*** SOURCE DATA Section Begins ***

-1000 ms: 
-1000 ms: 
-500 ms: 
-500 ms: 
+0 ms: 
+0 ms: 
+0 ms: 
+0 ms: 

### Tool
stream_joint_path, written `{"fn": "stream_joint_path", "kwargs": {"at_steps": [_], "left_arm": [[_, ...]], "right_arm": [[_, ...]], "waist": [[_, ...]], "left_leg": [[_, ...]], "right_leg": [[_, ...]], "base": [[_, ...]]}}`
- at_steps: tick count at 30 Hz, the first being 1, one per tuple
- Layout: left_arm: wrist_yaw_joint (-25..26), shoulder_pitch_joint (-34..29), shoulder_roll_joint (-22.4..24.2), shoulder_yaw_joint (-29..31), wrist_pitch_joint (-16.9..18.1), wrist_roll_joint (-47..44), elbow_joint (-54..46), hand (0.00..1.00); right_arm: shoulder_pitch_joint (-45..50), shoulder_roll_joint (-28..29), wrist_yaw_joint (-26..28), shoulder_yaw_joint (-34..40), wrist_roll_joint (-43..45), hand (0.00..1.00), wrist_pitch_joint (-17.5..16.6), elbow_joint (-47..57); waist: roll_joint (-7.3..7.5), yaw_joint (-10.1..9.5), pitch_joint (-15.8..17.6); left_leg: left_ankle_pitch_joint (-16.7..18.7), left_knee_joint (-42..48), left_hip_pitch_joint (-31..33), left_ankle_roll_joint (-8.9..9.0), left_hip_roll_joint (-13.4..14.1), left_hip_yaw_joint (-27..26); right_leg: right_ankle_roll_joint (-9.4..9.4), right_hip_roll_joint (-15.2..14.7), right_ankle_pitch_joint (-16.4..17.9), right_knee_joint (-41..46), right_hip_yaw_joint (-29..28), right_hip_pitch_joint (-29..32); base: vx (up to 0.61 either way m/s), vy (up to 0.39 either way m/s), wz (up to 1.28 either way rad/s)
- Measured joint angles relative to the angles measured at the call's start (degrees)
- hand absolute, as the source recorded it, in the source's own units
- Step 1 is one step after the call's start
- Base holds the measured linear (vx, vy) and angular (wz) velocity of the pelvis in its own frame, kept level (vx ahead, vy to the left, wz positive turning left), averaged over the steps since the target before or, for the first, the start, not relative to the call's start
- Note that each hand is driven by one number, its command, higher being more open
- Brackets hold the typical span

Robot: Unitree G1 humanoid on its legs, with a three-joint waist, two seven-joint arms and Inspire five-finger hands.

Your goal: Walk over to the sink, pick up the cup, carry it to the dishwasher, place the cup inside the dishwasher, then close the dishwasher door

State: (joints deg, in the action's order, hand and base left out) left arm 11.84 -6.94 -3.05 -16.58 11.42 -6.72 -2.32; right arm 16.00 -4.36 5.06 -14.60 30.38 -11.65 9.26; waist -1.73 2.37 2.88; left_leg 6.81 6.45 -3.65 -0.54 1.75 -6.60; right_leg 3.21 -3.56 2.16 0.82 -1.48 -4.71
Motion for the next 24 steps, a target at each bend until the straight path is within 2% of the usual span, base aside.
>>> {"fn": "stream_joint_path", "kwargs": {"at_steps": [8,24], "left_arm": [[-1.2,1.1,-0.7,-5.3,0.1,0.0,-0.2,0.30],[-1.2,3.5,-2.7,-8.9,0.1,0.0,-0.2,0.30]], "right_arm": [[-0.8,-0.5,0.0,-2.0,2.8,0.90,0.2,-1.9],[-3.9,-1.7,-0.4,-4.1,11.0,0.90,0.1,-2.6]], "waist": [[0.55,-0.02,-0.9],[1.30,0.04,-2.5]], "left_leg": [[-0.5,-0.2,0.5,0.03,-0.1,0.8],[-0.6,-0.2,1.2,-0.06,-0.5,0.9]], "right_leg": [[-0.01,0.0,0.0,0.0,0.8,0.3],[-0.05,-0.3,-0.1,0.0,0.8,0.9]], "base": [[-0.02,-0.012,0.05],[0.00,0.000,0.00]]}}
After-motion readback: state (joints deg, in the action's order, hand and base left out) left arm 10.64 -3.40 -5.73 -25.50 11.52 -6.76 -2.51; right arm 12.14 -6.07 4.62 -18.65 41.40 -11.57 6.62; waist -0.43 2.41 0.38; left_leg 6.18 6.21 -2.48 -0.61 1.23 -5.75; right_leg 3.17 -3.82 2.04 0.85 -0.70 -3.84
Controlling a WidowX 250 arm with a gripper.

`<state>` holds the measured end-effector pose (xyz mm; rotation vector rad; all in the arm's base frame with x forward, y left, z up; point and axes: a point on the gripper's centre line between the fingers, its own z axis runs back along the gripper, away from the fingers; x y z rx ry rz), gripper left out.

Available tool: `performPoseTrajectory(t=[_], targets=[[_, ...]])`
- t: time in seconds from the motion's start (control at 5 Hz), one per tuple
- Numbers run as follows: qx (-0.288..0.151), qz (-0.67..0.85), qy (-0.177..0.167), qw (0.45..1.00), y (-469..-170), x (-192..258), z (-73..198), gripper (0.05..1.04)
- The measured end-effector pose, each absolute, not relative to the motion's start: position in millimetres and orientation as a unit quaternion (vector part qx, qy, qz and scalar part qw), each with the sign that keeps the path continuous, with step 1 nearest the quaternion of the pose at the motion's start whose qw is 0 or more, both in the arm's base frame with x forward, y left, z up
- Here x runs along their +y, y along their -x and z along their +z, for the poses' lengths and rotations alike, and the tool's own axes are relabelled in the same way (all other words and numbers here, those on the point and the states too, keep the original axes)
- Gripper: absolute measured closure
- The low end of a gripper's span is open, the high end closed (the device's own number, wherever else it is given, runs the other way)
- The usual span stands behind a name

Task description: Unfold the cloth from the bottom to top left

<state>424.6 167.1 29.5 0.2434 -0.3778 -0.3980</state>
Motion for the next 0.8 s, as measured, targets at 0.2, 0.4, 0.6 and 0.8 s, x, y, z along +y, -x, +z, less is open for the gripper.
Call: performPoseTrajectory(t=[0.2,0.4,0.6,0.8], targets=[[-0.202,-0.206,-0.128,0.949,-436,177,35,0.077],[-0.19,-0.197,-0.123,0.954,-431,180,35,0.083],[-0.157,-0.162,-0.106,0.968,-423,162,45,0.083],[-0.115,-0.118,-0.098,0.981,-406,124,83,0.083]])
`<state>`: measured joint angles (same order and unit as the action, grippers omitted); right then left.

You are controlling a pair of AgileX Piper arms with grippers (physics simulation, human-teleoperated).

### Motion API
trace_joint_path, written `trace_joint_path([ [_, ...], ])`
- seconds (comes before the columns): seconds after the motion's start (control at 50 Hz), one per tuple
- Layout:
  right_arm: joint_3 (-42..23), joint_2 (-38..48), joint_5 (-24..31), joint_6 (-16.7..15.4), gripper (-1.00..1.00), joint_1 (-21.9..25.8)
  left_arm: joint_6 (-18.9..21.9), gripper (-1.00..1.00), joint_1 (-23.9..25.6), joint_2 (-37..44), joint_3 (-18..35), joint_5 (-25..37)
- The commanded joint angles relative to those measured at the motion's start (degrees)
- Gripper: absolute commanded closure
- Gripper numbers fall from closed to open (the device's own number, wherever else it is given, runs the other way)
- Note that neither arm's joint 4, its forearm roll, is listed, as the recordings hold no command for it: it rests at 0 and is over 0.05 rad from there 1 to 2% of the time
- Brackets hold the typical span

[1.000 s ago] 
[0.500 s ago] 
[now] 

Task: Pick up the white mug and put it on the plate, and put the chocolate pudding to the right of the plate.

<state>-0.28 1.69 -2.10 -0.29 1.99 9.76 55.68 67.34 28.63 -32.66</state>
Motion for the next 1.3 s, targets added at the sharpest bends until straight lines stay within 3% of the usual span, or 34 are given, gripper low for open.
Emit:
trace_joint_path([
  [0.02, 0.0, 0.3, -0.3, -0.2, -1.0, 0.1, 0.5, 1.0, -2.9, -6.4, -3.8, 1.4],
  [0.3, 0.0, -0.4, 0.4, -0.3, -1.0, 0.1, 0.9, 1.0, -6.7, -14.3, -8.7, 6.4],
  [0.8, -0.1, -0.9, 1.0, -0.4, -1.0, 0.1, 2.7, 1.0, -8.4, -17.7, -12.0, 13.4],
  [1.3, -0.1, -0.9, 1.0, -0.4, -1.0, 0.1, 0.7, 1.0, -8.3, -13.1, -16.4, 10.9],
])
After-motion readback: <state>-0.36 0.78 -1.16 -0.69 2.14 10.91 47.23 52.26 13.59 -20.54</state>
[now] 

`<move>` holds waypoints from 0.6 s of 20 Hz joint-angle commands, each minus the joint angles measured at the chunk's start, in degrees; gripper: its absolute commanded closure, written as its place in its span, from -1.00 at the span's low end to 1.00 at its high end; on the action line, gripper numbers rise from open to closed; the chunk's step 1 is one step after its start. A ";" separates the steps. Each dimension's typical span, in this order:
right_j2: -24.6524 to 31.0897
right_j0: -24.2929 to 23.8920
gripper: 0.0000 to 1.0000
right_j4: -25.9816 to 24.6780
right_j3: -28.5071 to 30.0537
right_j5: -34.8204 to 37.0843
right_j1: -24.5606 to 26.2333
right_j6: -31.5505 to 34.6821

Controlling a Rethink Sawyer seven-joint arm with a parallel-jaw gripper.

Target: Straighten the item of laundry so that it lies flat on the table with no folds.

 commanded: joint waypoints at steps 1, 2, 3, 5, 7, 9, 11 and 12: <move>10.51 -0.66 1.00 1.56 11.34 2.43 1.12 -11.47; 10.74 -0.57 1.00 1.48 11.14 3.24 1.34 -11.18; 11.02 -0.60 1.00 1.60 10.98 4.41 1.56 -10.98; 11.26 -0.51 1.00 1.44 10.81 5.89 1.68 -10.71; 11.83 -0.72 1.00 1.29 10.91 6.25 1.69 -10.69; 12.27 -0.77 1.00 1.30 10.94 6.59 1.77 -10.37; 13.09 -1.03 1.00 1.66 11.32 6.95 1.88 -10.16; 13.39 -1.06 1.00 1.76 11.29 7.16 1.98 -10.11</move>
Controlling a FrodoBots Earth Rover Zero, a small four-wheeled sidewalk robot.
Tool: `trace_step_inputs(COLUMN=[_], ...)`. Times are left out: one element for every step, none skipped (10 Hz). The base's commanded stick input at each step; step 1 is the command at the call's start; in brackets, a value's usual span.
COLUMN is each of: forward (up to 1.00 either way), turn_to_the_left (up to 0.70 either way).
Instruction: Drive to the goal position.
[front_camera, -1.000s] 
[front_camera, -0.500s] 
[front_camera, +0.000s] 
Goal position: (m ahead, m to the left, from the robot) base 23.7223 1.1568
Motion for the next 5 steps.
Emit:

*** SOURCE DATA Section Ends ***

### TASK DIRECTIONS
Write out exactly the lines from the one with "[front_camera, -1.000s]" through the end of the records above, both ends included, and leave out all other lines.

### SOLVED PROBLEM
[front_camera, -1.000s] 
[front_camera, -0.500s] 
[front_camera, +0.000s] 
Goal position: (m ahead, m to the left, from the robot) base 23.7223 1.1568
Motion for the next 5 steps.
Emit:

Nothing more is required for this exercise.